● **ENTRIES PROVIDED**:
Start of Block

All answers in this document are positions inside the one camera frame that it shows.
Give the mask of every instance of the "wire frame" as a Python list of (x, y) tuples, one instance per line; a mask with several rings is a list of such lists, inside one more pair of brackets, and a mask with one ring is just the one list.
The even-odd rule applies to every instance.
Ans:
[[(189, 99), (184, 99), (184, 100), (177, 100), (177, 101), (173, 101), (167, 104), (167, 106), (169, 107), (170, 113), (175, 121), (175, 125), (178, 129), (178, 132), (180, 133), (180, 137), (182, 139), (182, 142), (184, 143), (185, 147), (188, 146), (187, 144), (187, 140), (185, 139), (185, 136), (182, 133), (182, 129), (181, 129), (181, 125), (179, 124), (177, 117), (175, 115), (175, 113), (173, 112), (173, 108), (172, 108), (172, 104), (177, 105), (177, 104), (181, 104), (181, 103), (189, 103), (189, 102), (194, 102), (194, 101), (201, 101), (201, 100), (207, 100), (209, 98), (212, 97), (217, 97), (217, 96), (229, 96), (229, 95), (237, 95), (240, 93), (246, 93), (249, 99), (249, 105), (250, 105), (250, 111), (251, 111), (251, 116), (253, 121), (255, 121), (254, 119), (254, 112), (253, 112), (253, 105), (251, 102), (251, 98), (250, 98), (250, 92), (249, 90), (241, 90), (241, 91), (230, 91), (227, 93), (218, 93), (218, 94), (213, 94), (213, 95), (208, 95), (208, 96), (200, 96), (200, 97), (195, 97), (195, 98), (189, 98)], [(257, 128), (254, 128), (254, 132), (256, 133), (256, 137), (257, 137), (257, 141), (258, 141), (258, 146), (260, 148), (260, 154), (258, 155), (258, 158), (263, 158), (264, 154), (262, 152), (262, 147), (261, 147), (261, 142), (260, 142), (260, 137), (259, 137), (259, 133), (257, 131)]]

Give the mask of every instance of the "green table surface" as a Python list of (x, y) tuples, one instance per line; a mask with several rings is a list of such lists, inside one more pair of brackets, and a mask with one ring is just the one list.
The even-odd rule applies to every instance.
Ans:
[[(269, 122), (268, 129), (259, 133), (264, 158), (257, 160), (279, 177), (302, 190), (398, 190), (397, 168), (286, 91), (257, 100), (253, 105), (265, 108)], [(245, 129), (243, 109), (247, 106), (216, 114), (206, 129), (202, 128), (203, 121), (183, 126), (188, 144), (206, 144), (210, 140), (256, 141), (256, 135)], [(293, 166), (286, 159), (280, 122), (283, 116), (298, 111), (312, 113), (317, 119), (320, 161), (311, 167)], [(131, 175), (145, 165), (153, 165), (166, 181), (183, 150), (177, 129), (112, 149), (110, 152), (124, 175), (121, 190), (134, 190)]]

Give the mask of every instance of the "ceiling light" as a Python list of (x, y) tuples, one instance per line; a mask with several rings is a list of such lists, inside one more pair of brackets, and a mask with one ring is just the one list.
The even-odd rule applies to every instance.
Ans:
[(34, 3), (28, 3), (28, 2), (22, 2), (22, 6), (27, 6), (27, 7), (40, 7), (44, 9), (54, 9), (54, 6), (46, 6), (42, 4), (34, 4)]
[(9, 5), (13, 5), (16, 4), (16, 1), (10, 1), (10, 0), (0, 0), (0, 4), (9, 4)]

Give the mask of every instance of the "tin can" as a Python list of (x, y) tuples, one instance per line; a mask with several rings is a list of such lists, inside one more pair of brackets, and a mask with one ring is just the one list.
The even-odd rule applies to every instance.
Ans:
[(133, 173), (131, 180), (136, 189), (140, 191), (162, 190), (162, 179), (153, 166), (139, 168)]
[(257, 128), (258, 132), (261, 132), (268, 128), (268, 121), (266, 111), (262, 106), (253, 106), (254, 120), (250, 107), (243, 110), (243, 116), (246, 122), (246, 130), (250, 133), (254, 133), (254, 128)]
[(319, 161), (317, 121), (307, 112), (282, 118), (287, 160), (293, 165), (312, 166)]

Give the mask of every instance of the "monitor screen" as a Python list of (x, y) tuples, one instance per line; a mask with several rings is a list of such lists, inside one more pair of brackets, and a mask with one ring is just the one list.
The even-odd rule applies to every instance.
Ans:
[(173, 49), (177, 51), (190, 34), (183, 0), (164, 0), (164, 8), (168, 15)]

End of Block

Return the listing above in its entirety, word for word.

● **TASK ANSWER**:
All answers in this document are positions inside the one camera frame that it shows.
Give the mask of every instance of the "wire frame" as a Python list of (x, y) tuples, one instance per line; a mask with several rings is a list of such lists, inside one more pair of brackets, and a mask with one ring is just the one list.
The even-odd rule applies to every instance.
Ans:
[[(189, 99), (184, 99), (184, 100), (177, 100), (177, 101), (173, 101), (167, 104), (167, 106), (169, 107), (170, 113), (175, 121), (175, 125), (178, 129), (178, 132), (180, 133), (180, 137), (182, 139), (182, 142), (184, 143), (185, 147), (188, 146), (187, 144), (187, 140), (185, 139), (185, 136), (182, 133), (182, 129), (181, 129), (181, 125), (179, 124), (177, 117), (175, 115), (175, 113), (173, 112), (173, 108), (172, 108), (172, 104), (177, 105), (177, 104), (181, 104), (181, 103), (189, 103), (189, 102), (194, 102), (194, 101), (201, 101), (201, 100), (207, 100), (209, 98), (212, 97), (217, 97), (217, 96), (229, 96), (229, 95), (237, 95), (240, 93), (246, 93), (249, 99), (249, 105), (250, 105), (250, 111), (251, 111), (251, 116), (253, 121), (255, 121), (254, 119), (254, 112), (253, 112), (253, 105), (251, 102), (251, 98), (250, 98), (250, 92), (249, 90), (241, 90), (241, 91), (230, 91), (227, 93), (218, 93), (218, 94), (213, 94), (213, 95), (208, 95), (208, 96), (200, 96), (200, 97), (195, 97), (195, 98), (189, 98)], [(257, 128), (254, 128), (254, 132), (256, 133), (256, 137), (257, 137), (257, 141), (258, 141), (258, 146), (260, 148), (260, 154), (258, 155), (258, 158), (263, 158), (264, 154), (262, 152), (262, 147), (261, 147), (261, 142), (260, 142), (260, 137), (259, 137), (259, 133), (257, 131)]]

Give the mask of every instance of the "green table surface" as a Python list of (x, y) tuples, one instance per line; a mask with several rings is a list of such lists, inside one more pair of brackets, and a mask with one ring is just the one list.
The even-odd rule applies to every instance.
Ans:
[[(269, 122), (268, 129), (259, 133), (264, 158), (257, 160), (279, 177), (302, 190), (398, 190), (397, 168), (286, 91), (257, 100), (253, 105), (265, 108)], [(245, 129), (243, 109), (247, 106), (216, 114), (206, 129), (202, 128), (203, 121), (183, 126), (188, 144), (206, 144), (210, 140), (256, 141), (256, 135)], [(293, 166), (286, 159), (280, 122), (283, 116), (298, 111), (312, 113), (317, 119), (320, 161), (311, 167)], [(131, 175), (145, 165), (153, 165), (166, 181), (183, 150), (177, 129), (112, 149), (110, 152), (124, 175), (121, 190), (134, 190)]]

Give the mask of every instance of the "ceiling light" as a Python list of (x, y) tuples, one instance per line; a mask with several rings is a list of such lists, inside one more pair of brackets, and a mask with one ring is just the one list.
The even-odd rule applies to every instance.
Ans:
[(34, 3), (28, 3), (28, 2), (22, 2), (22, 6), (27, 6), (27, 7), (40, 7), (44, 9), (54, 9), (54, 6), (46, 6), (42, 4), (34, 4)]
[(9, 5), (13, 5), (16, 4), (16, 1), (10, 1), (10, 0), (0, 0), (0, 4), (9, 4)]

Give the mask of every instance of the "tin can" as a Python list of (x, y) tuples, one instance per line; a mask with several rings is a list of such lists, inside one more pair of brackets, and a mask with one ring is just the one list.
The even-odd rule applies to every instance.
Ans:
[(133, 173), (131, 180), (136, 189), (140, 191), (162, 190), (162, 179), (153, 166), (139, 168)]
[(257, 128), (258, 132), (261, 132), (268, 128), (268, 121), (266, 111), (262, 106), (253, 106), (254, 120), (250, 107), (243, 110), (243, 116), (246, 122), (246, 130), (250, 133), (254, 133), (254, 128)]
[(319, 161), (317, 121), (307, 112), (282, 118), (287, 160), (293, 165), (312, 166)]

Give the mask of every instance of the "monitor screen" as a Python list of (x, y) tuples, one instance per line; a mask with several rings is a list of such lists, inside one more pair of brackets, and a mask with one ring is just the one list.
The even-odd rule applies to every instance.
Ans:
[(173, 49), (177, 51), (190, 34), (183, 0), (164, 0), (164, 8), (168, 15)]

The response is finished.